▸ Aim of the task:
Look for "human" in each line of the entries, and return the matching lines.

▸ Source data:
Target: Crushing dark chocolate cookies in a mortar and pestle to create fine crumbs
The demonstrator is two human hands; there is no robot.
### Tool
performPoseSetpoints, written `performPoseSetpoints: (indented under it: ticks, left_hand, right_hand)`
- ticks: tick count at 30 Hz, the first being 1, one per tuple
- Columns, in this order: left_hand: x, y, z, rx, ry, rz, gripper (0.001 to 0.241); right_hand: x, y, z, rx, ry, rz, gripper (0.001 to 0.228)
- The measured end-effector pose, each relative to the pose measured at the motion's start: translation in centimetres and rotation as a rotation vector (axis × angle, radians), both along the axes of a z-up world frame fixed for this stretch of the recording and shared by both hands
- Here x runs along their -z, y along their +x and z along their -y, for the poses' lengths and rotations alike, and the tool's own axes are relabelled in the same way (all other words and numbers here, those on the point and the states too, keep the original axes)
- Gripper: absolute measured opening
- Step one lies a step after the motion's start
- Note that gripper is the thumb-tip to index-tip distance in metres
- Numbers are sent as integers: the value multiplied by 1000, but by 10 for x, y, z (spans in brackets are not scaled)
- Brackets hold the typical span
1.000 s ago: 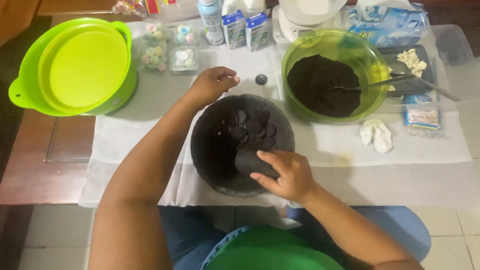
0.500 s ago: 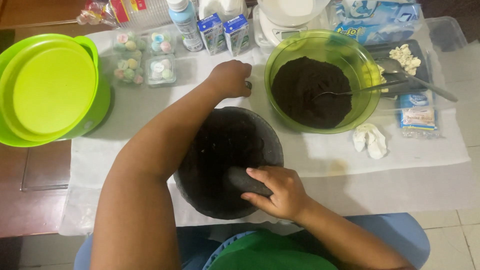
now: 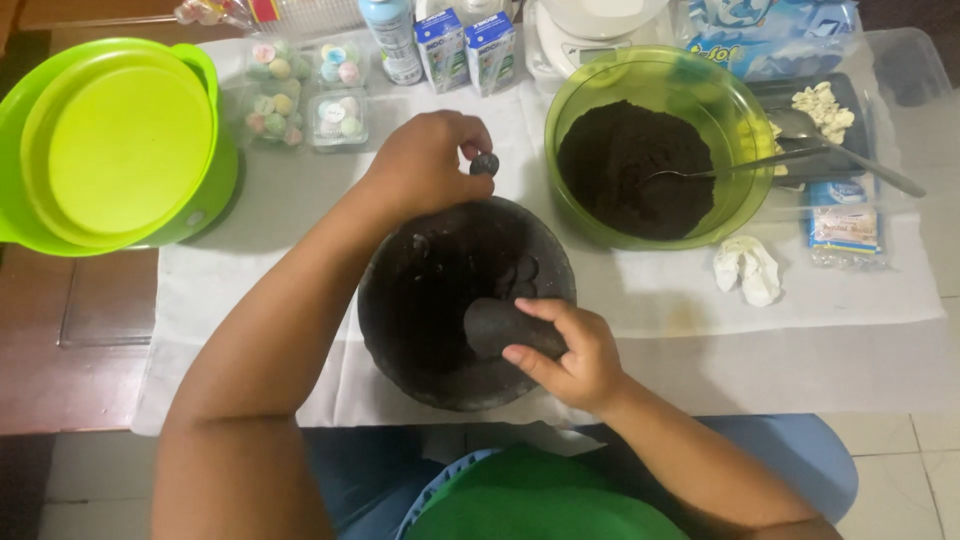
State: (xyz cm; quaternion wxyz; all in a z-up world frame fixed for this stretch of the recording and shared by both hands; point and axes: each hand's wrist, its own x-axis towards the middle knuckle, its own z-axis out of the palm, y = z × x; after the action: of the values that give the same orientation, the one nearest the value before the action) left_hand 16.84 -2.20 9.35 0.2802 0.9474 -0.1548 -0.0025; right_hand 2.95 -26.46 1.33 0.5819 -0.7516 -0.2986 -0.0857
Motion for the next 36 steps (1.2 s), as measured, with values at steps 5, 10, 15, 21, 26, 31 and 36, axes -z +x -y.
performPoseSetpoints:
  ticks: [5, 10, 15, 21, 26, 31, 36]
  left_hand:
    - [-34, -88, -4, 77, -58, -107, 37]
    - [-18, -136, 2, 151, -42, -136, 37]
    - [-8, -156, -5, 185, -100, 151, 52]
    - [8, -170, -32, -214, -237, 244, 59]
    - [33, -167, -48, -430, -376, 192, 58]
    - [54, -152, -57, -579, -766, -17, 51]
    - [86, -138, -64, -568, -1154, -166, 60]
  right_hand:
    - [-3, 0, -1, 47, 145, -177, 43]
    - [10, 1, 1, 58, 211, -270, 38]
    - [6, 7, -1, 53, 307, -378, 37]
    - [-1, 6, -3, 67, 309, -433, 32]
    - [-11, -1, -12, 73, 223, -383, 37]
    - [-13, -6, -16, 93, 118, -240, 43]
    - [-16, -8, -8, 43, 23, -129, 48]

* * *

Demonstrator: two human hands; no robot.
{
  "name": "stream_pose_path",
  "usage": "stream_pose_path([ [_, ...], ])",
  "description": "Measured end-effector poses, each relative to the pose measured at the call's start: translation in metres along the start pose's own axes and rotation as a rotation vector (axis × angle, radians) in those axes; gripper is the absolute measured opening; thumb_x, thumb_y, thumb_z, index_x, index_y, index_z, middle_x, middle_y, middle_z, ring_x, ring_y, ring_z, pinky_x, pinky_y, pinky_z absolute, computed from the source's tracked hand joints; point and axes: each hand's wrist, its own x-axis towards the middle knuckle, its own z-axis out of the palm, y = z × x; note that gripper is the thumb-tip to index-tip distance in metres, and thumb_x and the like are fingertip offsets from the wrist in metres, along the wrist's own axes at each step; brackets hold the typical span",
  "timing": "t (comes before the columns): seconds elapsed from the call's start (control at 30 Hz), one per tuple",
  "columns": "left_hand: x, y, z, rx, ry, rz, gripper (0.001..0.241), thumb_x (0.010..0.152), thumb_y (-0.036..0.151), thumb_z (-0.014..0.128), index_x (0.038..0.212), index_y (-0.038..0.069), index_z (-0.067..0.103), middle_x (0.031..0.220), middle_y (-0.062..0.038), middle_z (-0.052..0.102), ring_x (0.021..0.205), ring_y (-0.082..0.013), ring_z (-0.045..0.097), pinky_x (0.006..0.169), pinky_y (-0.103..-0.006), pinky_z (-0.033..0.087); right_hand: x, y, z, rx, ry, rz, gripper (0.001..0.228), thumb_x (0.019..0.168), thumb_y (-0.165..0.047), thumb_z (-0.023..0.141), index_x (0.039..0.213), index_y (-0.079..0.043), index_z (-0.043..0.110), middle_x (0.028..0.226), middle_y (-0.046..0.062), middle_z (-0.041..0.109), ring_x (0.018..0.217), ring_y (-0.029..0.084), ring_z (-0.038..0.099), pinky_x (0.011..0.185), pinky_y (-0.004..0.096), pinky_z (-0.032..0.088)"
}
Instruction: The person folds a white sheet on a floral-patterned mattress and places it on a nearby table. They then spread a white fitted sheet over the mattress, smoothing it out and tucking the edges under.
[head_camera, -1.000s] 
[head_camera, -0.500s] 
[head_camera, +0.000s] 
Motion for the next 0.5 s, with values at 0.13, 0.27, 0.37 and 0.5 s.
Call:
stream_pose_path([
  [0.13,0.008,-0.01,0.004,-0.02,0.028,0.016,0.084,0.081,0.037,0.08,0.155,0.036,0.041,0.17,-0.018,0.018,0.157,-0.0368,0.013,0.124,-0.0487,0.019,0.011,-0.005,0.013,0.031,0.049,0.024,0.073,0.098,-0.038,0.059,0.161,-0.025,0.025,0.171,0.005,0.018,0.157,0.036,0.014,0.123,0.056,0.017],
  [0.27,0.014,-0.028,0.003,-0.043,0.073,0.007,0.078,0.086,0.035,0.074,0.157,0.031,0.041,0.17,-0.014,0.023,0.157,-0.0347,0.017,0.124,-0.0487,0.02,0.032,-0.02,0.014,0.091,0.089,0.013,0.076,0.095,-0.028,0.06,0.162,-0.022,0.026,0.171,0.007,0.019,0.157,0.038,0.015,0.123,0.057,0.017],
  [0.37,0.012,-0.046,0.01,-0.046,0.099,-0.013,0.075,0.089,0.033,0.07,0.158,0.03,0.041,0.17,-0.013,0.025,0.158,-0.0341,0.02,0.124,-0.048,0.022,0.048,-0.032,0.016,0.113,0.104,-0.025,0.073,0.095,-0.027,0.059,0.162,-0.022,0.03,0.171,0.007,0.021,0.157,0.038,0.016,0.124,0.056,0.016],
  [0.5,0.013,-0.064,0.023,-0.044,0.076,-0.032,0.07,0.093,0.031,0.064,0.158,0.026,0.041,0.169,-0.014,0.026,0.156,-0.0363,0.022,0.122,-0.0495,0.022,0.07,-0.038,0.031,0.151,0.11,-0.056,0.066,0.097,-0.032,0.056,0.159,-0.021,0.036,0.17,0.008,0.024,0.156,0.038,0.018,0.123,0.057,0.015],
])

▸ Your solution:
The demonstrator is two human hands; there is no robot.
Demonstrator: two human hands; no robot.

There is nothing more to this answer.